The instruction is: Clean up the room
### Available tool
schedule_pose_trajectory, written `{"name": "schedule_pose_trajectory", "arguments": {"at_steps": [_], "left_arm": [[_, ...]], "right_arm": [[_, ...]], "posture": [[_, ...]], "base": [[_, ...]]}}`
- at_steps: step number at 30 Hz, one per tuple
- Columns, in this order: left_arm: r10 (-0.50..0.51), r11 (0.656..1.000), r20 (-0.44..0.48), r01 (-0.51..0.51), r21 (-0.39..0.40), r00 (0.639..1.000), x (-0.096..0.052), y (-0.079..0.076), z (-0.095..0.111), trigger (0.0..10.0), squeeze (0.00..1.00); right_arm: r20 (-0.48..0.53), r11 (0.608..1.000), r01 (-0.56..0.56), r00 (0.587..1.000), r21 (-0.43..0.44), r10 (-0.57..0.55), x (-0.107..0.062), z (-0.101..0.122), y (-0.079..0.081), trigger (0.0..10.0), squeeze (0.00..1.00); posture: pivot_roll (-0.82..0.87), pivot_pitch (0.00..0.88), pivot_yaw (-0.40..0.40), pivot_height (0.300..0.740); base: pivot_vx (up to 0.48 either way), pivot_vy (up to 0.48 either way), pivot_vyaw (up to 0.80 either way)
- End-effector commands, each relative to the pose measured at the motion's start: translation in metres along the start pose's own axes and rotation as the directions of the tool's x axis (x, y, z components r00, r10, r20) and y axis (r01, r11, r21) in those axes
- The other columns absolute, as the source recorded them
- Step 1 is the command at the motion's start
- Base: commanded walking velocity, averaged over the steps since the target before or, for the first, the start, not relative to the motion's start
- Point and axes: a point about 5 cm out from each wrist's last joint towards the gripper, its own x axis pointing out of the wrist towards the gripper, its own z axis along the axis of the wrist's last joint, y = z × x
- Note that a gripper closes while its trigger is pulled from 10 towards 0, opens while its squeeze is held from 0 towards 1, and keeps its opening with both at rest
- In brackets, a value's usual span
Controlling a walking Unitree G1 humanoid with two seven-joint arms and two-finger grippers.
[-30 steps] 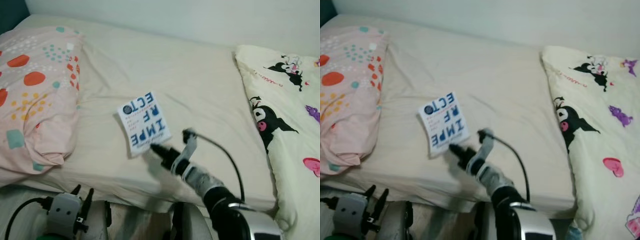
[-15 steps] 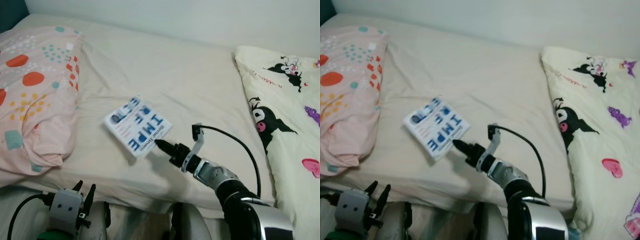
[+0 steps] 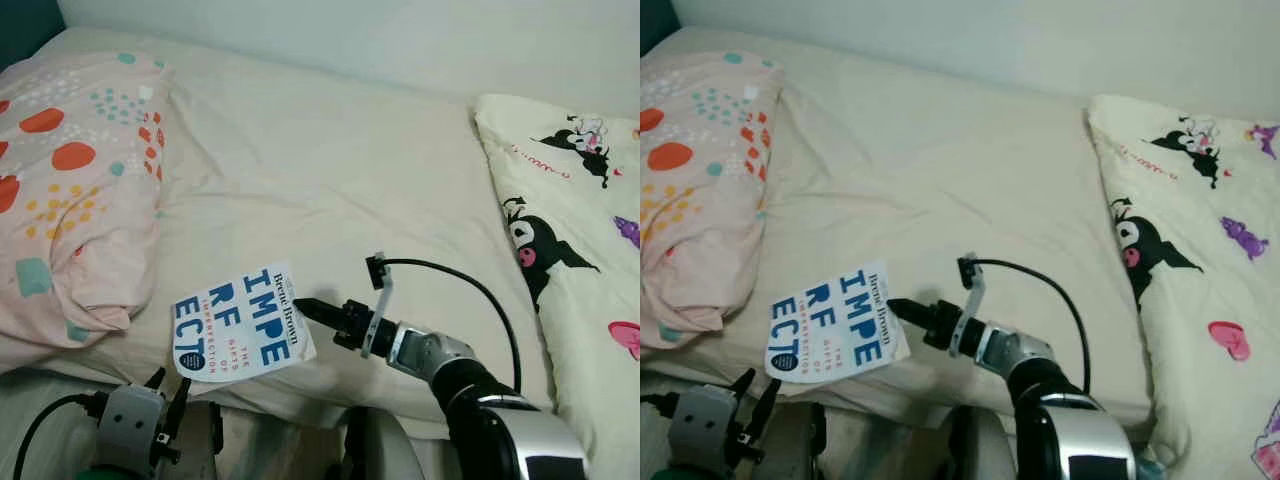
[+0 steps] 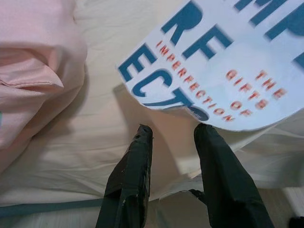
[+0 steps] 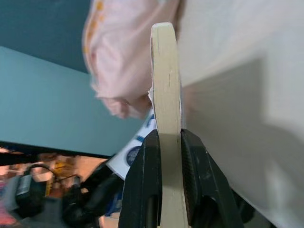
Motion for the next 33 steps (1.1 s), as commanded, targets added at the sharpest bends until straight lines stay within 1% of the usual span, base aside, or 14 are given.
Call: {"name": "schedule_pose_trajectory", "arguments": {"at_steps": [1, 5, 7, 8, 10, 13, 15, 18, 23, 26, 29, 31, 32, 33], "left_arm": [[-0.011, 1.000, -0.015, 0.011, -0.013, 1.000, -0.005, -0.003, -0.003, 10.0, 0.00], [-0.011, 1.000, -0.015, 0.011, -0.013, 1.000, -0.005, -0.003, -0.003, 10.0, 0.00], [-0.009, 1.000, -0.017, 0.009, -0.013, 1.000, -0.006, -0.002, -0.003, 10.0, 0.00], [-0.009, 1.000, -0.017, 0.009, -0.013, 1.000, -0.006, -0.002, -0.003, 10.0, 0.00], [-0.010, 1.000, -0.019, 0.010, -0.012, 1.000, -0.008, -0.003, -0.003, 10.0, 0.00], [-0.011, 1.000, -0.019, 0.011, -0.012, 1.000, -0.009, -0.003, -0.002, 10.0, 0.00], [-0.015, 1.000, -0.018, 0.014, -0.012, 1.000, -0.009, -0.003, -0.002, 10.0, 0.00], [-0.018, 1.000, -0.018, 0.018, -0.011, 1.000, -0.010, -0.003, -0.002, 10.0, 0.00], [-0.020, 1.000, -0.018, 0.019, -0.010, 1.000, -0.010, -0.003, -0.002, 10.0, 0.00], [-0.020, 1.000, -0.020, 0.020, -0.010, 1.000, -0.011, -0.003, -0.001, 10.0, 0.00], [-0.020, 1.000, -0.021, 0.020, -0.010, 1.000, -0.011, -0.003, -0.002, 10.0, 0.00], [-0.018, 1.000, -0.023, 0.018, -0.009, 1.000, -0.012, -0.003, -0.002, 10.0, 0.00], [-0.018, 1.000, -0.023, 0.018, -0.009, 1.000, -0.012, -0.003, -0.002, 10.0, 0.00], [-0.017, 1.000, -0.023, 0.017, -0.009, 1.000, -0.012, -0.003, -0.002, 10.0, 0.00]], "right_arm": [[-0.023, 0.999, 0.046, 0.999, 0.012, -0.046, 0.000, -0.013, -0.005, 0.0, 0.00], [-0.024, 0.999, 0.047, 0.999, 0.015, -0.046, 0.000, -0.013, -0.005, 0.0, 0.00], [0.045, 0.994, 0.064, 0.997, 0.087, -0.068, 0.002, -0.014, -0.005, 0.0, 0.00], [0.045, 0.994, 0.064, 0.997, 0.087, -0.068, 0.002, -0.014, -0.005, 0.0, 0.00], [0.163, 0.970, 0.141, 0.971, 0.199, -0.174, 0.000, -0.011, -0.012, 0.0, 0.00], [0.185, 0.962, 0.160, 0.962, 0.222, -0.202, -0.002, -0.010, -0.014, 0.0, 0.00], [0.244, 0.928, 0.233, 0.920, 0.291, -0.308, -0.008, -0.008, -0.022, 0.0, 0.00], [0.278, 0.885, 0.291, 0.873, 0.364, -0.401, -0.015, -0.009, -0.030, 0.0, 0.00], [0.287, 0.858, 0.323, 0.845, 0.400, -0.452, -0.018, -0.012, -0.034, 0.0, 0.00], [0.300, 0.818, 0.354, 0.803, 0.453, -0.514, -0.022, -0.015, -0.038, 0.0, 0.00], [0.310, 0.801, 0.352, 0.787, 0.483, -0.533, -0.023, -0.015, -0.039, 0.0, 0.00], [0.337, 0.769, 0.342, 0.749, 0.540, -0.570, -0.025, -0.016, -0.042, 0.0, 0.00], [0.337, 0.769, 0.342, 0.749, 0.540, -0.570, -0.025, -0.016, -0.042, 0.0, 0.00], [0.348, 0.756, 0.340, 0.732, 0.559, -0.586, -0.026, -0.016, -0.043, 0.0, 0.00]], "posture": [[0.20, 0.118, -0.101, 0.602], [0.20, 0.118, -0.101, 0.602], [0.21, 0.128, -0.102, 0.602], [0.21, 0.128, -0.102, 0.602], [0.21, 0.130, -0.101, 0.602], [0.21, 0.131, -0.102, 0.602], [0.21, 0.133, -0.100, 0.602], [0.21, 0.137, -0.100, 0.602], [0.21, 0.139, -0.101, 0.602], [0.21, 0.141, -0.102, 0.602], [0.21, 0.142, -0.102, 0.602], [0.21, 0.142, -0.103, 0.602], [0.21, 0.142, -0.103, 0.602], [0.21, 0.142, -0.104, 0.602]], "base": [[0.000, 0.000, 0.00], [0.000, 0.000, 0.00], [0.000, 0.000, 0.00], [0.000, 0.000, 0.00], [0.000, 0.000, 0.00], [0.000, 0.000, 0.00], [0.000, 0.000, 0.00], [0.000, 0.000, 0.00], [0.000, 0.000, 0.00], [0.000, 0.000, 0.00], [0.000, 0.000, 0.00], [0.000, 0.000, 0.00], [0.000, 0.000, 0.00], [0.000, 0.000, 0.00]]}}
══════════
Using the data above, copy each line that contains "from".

Response to the task →
- Point and axes: a point about 5 cm out from each wrist's last joint towards the gripper, its own x axis pointing out of the wrist towards the gripper, its own z axis along the axis of the wrist's last joint, y = z × x
- Note that a gripper closes while its trigger is pulled from 10 towards 0, opens while its squeeze is held from 0 towards 1, and keeps its opening with both at rest

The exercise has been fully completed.